On the flip side, Unilever Nigeria improved by 10.00 per cent to N103.40, Fortis Global Insurance gained 9.82 per cent to trade at N1.23, Multiverse appreciated 9.81 per cent to N20.15, Legend Internet advanced by 9.38 per cent to N6.30, and Zichis grew by 9.02 per cent to N14.14.

The market breadth index was positive during the trading session, as there were 35 appreciating stocks and 24 depreciating stocks.

Yesterday, investors traded 560.0 million equities valued at N19.3 billion in 49,676 deals, in contrast to the 815.5 million equities worth N33.3 billion transacted in 52,641 deals in the preceding day, representing a drop in the trading volume, value, and number of deals by 31.33 per cent, 42.04 per cent, and 5.63 per cent, respectively.

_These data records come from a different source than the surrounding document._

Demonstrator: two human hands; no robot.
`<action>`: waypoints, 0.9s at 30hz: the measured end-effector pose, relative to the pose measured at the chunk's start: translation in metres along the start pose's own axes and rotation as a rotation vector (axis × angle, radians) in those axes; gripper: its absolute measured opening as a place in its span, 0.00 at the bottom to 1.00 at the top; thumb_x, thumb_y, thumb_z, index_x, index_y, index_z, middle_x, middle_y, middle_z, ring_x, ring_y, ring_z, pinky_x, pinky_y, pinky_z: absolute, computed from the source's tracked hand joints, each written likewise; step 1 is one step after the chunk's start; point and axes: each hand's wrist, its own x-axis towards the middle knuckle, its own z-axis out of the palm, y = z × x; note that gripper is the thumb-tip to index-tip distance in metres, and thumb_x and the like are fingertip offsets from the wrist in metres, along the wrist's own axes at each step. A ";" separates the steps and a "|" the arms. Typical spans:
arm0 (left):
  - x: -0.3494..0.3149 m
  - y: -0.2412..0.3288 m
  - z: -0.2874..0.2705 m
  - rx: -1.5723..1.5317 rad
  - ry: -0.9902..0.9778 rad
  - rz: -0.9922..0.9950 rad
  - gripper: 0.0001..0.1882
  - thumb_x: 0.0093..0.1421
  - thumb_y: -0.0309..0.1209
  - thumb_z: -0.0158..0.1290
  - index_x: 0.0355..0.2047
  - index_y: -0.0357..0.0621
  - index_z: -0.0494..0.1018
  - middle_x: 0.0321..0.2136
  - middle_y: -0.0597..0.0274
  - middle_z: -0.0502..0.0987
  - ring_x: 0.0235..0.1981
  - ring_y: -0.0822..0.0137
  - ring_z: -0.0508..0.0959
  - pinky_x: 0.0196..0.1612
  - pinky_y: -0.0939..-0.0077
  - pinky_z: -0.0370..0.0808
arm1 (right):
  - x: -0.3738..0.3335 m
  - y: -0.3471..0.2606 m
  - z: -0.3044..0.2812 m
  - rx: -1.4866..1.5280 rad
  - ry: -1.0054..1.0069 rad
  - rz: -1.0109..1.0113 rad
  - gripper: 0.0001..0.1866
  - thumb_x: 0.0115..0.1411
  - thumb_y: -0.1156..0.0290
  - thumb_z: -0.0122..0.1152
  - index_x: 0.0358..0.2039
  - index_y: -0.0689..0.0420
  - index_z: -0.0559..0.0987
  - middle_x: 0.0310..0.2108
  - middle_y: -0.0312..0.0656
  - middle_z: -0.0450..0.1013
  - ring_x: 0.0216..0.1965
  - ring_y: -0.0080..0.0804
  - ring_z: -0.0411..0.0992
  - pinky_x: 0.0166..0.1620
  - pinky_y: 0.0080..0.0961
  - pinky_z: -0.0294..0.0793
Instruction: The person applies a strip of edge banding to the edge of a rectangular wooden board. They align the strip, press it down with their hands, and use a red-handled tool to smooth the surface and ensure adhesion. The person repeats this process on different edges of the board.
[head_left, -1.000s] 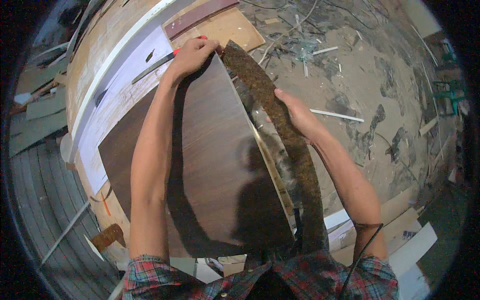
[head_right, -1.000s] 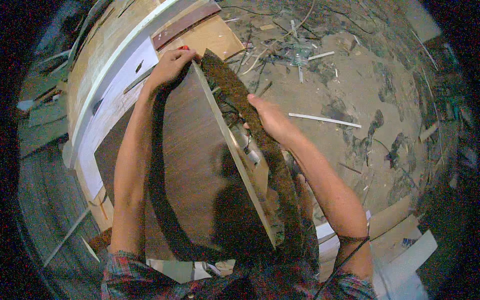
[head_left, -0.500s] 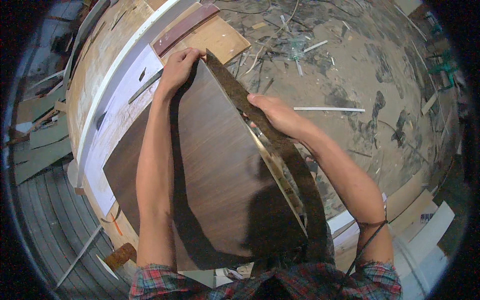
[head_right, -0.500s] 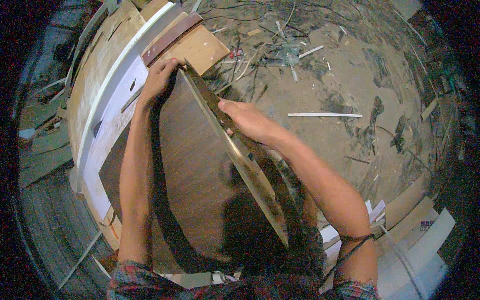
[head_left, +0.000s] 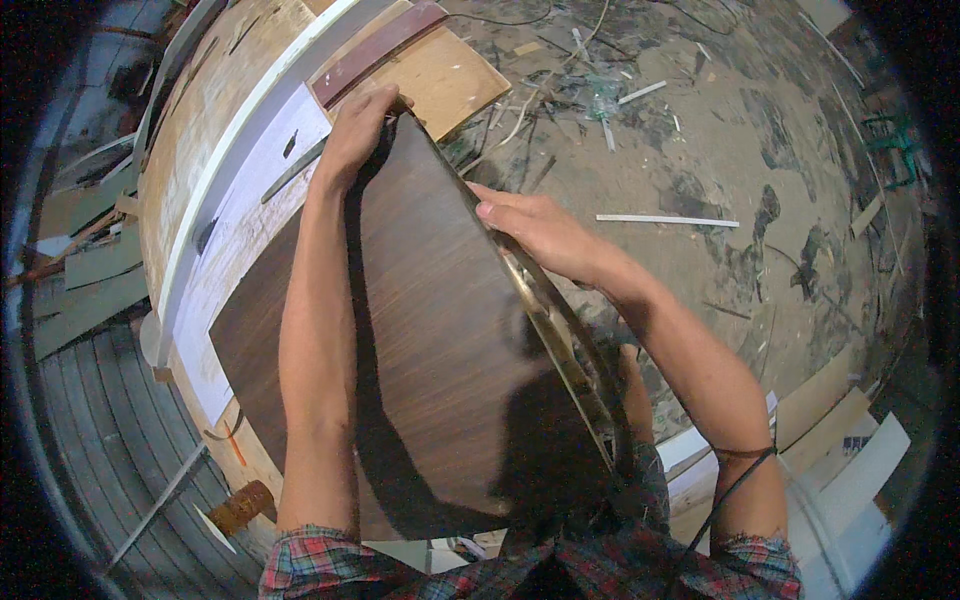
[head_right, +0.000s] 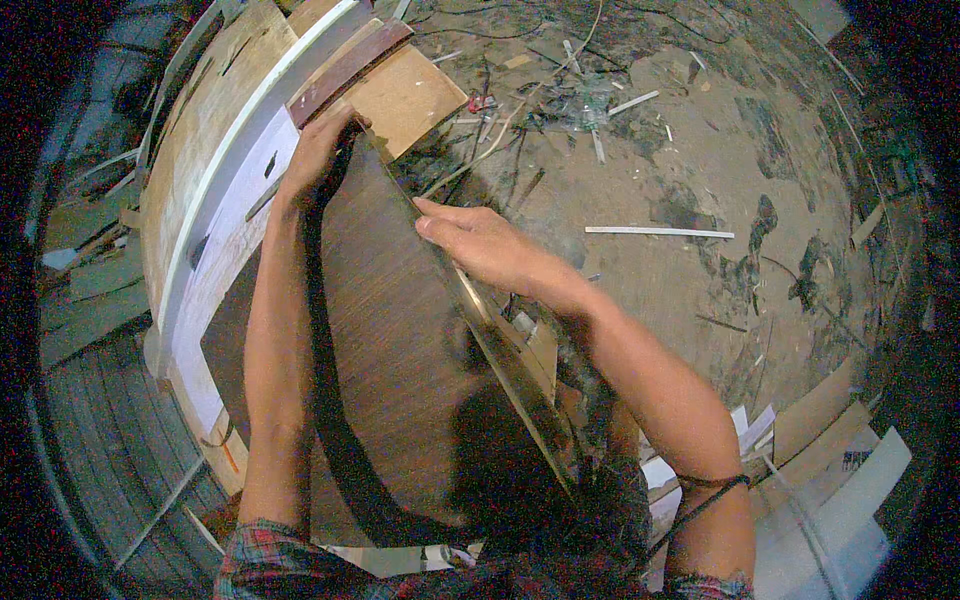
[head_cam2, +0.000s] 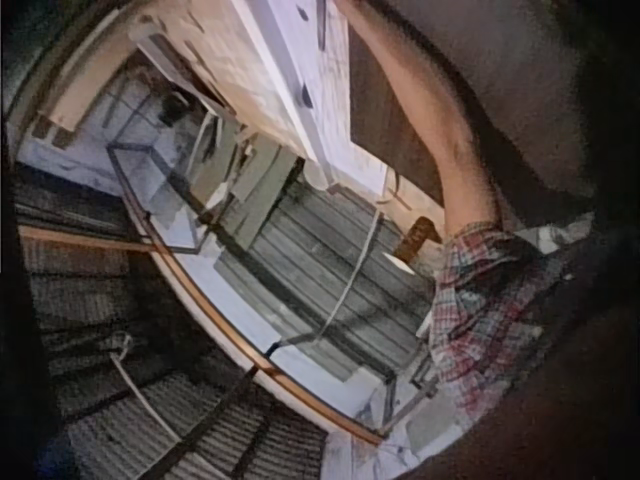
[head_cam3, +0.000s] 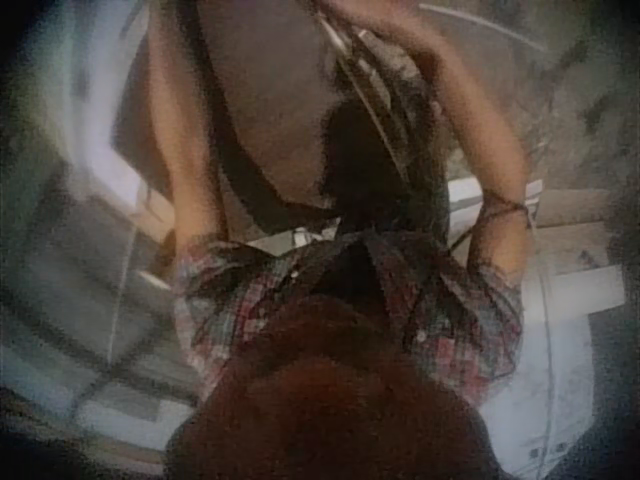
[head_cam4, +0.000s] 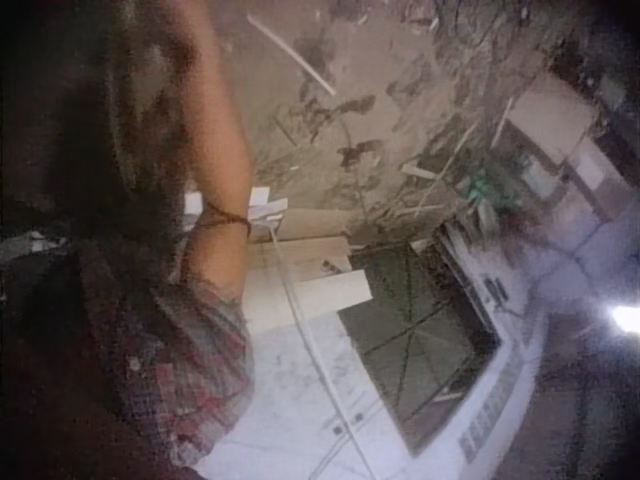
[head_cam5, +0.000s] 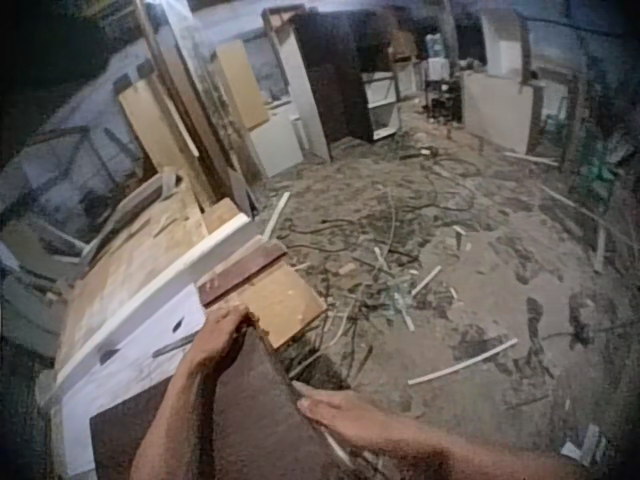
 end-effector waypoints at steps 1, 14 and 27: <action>0.000 0.003 0.001 -0.002 -0.004 -0.012 0.26 0.68 0.46 0.44 0.40 0.32 0.79 0.37 0.57 0.81 0.40 0.66 0.76 0.49 0.73 0.69 | 0.000 0.004 0.001 0.018 0.017 -0.023 0.34 0.68 0.48 0.46 0.66 0.58 0.63 0.61 0.48 0.67 0.60 0.36 0.66 0.62 0.29 0.61; 0.006 0.001 0.001 0.052 -0.053 -0.008 0.33 0.59 0.56 0.54 0.47 0.36 0.77 0.45 0.58 0.78 0.47 0.65 0.73 0.54 0.71 0.66 | 0.002 -0.009 -0.005 -0.070 0.058 -0.003 0.36 0.66 0.45 0.47 0.62 0.64 0.67 0.63 0.50 0.65 0.64 0.43 0.63 0.65 0.30 0.59; 0.023 -0.007 0.012 -0.238 -0.014 -0.240 0.28 0.59 0.49 0.59 0.50 0.39 0.76 0.45 0.60 0.76 0.44 0.68 0.73 0.48 0.77 0.68 | 0.024 -0.005 -0.003 -0.120 0.233 -0.091 0.31 0.66 0.44 0.48 0.55 0.58 0.76 0.54 0.48 0.74 0.57 0.43 0.71 0.59 0.33 0.67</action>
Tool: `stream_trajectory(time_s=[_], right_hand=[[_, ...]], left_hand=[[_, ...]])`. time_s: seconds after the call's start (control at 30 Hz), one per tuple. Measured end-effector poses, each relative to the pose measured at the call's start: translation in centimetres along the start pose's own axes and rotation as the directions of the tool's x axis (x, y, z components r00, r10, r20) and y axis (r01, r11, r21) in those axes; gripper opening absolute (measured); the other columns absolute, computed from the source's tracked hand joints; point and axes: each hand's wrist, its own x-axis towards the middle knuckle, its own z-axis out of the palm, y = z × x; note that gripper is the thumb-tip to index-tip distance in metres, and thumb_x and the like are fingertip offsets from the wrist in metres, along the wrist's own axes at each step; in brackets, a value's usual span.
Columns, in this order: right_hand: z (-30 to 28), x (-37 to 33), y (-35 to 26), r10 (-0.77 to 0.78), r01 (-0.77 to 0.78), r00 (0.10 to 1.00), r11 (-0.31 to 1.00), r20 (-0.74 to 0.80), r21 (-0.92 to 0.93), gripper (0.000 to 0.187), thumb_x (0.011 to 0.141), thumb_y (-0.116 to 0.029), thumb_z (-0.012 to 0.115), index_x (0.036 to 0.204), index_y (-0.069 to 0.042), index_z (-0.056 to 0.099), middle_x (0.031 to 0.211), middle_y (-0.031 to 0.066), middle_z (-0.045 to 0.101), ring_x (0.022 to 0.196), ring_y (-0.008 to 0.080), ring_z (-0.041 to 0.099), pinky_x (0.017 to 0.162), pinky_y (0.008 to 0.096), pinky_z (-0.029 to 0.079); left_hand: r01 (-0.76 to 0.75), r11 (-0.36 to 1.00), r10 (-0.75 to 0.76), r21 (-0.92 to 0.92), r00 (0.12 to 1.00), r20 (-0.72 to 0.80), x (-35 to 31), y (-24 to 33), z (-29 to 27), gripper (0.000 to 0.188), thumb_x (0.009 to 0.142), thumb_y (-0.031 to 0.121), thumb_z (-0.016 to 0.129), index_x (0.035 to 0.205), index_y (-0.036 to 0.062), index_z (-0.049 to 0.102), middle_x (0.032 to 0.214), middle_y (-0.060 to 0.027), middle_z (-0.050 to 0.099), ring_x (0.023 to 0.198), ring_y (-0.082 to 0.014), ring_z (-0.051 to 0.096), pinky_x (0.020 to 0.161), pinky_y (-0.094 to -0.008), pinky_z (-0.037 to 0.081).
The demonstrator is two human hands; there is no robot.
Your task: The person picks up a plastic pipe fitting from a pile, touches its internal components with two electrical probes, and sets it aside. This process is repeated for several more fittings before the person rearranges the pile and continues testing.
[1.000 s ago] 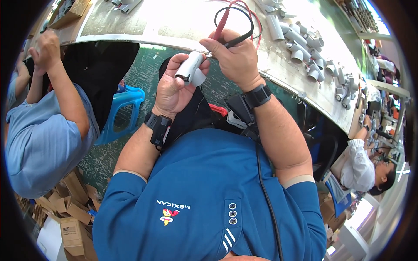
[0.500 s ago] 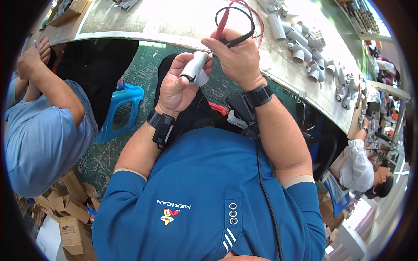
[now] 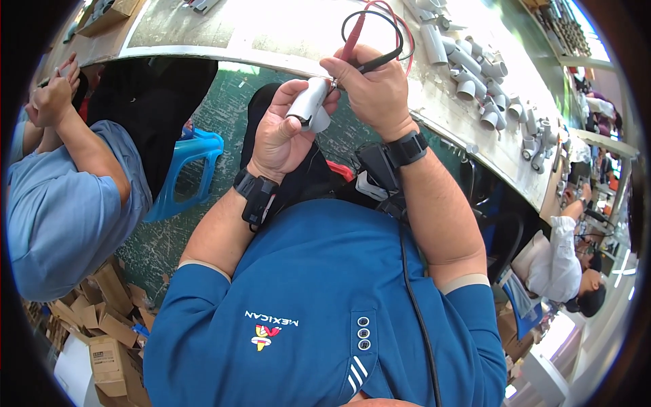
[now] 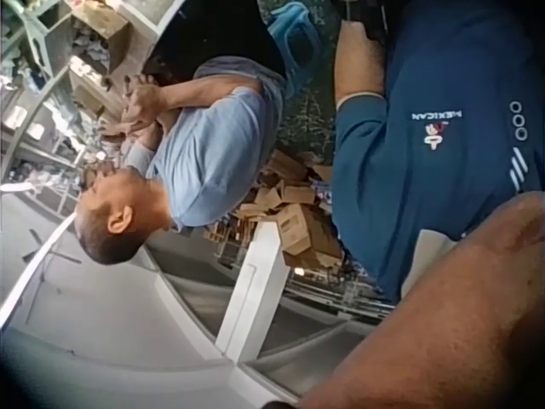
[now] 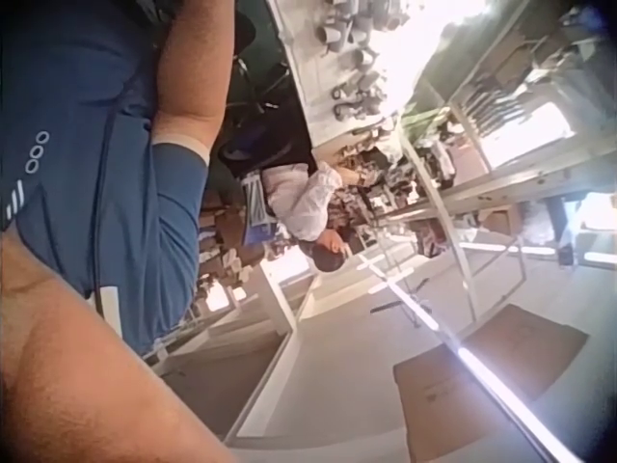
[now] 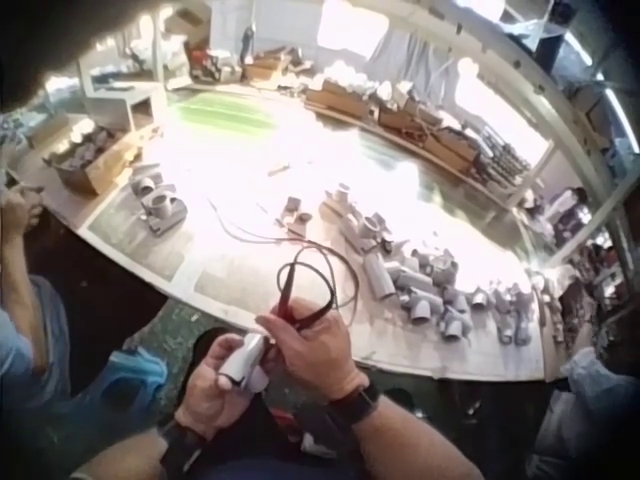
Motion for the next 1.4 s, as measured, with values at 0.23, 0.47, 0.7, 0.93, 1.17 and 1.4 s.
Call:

Secure Electronic Technology dominated the activity log with 59.7 million shares valued at N61.1 million, Wema Bank exchanged 52.0 million equities worth N1.4 billion, VFD Group transacted 36.0 million stocks for N410.5 million, Access Holdings sold 35.3 million shares valued at N914.8 million, and Chams traded 31.0 million equities worth N115.0 million.